### [TASK DESCRIPTION]
A word-for-word retyping of the listing below is required, with the pictures dropped.

━━━━━━━━━━━━━━━━━━━━━━━━━━━━━━

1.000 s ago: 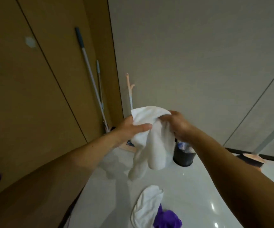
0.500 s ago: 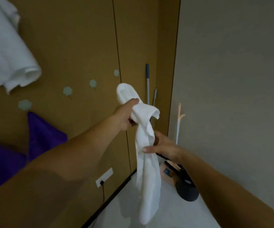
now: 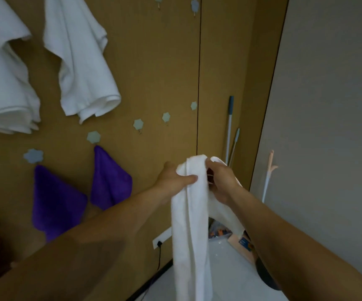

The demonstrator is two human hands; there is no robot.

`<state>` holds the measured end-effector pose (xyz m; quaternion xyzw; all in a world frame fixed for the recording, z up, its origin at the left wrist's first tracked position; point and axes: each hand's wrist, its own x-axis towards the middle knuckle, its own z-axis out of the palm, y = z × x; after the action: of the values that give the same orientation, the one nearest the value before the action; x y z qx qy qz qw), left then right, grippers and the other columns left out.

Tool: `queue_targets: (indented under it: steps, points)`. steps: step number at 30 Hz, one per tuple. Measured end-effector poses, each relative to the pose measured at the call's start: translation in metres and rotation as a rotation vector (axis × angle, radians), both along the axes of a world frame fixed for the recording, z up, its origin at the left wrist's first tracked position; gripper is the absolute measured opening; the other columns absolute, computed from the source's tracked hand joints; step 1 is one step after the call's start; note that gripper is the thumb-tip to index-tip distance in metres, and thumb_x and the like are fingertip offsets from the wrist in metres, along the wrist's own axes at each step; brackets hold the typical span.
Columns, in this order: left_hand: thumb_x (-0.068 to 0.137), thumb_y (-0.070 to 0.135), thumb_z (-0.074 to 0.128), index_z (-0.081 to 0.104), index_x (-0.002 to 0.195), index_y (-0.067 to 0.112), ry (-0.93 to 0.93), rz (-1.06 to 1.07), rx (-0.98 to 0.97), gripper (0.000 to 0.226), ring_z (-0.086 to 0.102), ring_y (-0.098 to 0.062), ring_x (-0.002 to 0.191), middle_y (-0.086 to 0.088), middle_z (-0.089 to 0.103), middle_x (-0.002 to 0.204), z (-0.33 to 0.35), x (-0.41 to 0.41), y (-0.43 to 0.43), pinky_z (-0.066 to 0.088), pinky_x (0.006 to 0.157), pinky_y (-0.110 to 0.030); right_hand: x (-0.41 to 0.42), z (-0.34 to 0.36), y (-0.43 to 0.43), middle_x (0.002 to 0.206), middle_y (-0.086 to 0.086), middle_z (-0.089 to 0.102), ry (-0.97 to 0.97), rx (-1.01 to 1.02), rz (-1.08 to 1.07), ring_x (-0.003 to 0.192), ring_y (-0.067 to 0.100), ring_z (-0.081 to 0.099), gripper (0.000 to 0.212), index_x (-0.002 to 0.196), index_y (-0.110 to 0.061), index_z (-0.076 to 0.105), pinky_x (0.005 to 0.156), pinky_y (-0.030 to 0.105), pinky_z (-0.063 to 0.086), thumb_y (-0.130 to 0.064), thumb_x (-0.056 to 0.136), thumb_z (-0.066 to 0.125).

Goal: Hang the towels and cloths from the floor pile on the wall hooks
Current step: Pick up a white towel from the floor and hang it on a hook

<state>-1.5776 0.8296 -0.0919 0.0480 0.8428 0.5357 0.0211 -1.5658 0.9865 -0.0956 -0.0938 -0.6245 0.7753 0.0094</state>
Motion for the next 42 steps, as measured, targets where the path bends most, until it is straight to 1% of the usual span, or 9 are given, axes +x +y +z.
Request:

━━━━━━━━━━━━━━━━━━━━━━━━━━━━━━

### [RESPONSE FOR THIS EXERCISE]
1.000 s ago: 
0.500 s ago: 
now: 

The demonstrator is two human hands; there is no robot.

`<state>` holds the measured end-effector pose (xyz m; quaternion xyzw; all in a world frame fixed for the recording, z up, its origin at the left wrist's first tracked position; point and axes: each hand's wrist, its own x-axis towards the middle knuckle, its own z-axis out of the palm, y = z × x; after the action: of the values that give the same orientation, the one nearest the value before the action; x y z qx qy qz qw), left then right, grippers and the other columns left out.

Tool: `queue_targets: (indented under it: steps, points)`. steps: step number at 30 Hz, one per tuple. Measured end-effector poses, each relative to the pose measured at the call's start: translation in metres and rotation as a rotation vector (axis × angle, radians), both along the axes of a world frame fixed for the recording, z up, its origin at the left wrist's first tracked position; gripper is the absolute measured opening; the other columns absolute, computed from the source's tracked hand joints; step 1 is one step after the call's start; note that gripper is the thumb-tip to index-tip distance in metres, and thumb_x and the like are fingertip offsets from the wrist in metres, along the wrist's own axes at each step; brackets hold the typical span.
Columns, in this order: left_hand: thumb_x (-0.068 to 0.137), thumb_y (-0.070 to 0.135), thumb_z (-0.074 to 0.128), index_z (-0.081 to 0.104), index_x (-0.002 to 0.195), index_y (-0.067 to 0.112), ry (-0.93 to 0.93), rz (-1.06 to 1.07), rx (-0.98 to 0.97), gripper (0.000 to 0.226), ring_z (-0.086 to 0.102), ring_y (-0.098 to 0.062), ring_x (-0.002 to 0.191), middle_y (-0.086 to 0.088), middle_z (-0.089 to 0.103), middle_x (-0.002 to 0.204), z (-0.33 to 0.35), x (-0.41 to 0.41), y (-0.43 to 0.43), pinky_z (-0.066 to 0.088), pinky_x (0.006 to 0.157), pinky_y (-0.110 to 0.030); right_hand: x (-0.41 to 0.42), z (-0.34 to 0.36), y (-0.43 to 0.43), middle_x (0.002 to 0.206), middle_y (-0.086 to 0.086), middle_z (-0.089 to 0.102), ry (-0.97 to 0.97), rx (-1.01 to 1.02), rz (-1.08 to 1.07), ring_x (-0.003 to 0.192), ring_y (-0.067 to 0.100), ring_z (-0.081 to 0.099), gripper (0.000 to 0.212), index_x (-0.002 to 0.196), index_y (-0.110 to 0.061), index_z (-0.076 to 0.105), pinky_x (0.005 to 0.156), pinky_y (-0.030 to 0.105), pinky_z (-0.063 to 0.086), thumb_y (-0.130 to 0.064), thumb_x (-0.056 to 0.136), thumb_z (-0.066 to 0.125).

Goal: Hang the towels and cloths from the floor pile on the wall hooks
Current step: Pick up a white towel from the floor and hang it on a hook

<state>-1.5776 0.8296 -0.0919 0.0480 0.8428 0.5357 0.0211 -1.5658 0.9865 -0.0956 -0.0938 -0.6245 0.7753 0.0094</state>
Motion for the next 42 steps, as measured, targets where the path bends most, until it is straight to 1% of the usual span, or 9 are given, axes +x +y +z.
Request:

The exercise has been completed.